Below are some records. Return exactly the lines from the one containing "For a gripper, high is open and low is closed" through the one containing "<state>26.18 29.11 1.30", both included, and only those.

▽

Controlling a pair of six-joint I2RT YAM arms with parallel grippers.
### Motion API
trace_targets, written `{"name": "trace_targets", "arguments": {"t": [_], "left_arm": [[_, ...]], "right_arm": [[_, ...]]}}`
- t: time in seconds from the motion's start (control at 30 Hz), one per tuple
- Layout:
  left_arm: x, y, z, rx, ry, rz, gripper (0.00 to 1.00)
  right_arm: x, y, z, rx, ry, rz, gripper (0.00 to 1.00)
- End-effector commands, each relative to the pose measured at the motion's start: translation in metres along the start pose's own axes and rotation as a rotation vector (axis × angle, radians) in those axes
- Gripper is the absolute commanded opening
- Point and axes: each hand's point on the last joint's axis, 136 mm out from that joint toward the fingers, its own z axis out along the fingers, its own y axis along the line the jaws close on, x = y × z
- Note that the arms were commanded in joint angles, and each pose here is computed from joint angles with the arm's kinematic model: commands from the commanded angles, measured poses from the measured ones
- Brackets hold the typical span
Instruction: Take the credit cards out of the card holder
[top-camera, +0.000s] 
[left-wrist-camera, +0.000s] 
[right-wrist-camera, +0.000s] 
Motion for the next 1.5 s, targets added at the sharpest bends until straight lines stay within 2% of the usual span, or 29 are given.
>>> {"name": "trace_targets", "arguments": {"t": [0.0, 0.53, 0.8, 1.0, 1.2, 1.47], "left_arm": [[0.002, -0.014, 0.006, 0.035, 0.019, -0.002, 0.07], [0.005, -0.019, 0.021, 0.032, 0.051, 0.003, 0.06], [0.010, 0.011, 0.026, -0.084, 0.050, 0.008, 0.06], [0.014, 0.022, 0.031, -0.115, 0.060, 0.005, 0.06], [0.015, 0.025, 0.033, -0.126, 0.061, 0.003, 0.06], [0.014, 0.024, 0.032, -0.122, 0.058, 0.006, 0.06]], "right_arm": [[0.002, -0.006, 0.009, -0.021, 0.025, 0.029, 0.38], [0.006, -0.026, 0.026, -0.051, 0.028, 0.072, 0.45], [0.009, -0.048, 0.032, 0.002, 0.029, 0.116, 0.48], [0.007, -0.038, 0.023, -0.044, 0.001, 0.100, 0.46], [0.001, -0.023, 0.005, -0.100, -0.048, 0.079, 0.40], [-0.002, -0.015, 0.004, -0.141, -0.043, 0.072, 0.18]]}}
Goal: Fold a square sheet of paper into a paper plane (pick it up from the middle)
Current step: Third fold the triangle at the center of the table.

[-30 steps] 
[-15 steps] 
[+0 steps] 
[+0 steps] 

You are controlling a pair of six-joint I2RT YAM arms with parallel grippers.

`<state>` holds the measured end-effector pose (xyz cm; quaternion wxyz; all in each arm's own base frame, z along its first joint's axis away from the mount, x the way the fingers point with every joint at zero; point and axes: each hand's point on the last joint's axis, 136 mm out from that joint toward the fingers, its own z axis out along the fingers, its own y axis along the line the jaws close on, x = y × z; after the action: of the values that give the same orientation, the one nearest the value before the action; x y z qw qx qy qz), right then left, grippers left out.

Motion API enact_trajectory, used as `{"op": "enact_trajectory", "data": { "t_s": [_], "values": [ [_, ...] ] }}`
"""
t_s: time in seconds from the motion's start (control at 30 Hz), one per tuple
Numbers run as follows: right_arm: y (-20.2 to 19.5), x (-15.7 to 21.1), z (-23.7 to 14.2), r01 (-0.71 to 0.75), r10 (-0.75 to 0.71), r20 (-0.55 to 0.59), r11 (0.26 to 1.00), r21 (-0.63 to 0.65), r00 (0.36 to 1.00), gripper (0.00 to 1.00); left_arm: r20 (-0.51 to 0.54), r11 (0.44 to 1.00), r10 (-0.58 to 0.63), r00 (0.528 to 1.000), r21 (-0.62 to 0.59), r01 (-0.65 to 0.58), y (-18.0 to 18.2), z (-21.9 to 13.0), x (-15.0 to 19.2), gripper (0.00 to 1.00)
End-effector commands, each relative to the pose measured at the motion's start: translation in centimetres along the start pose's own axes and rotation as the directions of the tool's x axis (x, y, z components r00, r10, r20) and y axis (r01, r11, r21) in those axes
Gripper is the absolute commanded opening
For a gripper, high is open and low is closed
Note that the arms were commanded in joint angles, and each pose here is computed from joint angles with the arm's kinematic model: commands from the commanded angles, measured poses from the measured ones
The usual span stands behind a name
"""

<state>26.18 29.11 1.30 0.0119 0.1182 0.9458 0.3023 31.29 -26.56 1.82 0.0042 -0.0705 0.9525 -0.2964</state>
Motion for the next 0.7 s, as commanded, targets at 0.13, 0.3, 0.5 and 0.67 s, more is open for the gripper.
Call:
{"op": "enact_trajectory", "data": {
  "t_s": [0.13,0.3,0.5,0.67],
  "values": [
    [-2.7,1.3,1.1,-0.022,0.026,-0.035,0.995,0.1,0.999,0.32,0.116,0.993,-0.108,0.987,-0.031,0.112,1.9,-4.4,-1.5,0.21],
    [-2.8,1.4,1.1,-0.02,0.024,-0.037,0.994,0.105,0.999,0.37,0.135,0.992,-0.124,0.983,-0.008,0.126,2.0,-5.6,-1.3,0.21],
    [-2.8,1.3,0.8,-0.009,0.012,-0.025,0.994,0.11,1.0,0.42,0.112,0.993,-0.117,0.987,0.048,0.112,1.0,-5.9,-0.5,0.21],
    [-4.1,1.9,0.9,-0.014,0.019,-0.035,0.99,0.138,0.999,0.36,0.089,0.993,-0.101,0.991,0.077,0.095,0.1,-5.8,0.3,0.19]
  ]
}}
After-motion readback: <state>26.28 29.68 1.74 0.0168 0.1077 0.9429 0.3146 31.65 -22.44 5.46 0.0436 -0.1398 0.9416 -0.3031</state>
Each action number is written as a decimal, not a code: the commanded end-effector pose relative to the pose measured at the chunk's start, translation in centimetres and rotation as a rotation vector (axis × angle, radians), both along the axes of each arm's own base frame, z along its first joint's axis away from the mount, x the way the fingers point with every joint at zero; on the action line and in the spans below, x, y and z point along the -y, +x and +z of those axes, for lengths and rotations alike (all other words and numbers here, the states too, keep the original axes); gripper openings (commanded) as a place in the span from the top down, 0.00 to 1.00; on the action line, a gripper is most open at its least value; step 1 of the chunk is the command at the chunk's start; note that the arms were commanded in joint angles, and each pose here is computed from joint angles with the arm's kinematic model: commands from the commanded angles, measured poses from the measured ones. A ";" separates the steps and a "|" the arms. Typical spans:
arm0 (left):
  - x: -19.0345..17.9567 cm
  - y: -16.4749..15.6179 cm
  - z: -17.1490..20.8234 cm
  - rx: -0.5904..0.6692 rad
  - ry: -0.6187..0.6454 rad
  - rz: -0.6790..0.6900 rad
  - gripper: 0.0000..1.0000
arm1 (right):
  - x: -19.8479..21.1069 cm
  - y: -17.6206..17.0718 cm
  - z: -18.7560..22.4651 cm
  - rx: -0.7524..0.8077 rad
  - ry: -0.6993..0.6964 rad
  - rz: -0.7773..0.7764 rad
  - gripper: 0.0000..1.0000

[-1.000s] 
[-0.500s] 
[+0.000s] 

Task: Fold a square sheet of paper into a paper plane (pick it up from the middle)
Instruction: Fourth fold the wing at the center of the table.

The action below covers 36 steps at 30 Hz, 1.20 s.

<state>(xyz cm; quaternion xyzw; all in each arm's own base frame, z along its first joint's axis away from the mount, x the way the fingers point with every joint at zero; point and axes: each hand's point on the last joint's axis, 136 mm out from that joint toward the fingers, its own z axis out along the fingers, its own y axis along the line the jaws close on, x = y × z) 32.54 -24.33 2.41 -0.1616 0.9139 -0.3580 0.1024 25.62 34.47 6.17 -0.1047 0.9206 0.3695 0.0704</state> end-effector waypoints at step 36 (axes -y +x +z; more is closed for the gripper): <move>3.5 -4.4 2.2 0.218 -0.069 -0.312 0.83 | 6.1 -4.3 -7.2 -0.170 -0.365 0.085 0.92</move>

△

--- Response to this exercise ---
For a gripper, high is open and low is closed
Note that the arms were commanded in joint angles, and each pose here is computed from joint angles with the arm's kinematic model: commands from the commanded angles, measured poses from the measured ones
The usual span stands behind a name
"""

<state>26.18 29.11 1.30 0.0119 0.1182 0.9458 0.3023 31.29 -26.56 1.82 0.0042 -0.0705 0.9525 -0.2964</state>

The exercise has been answered, and the work is done.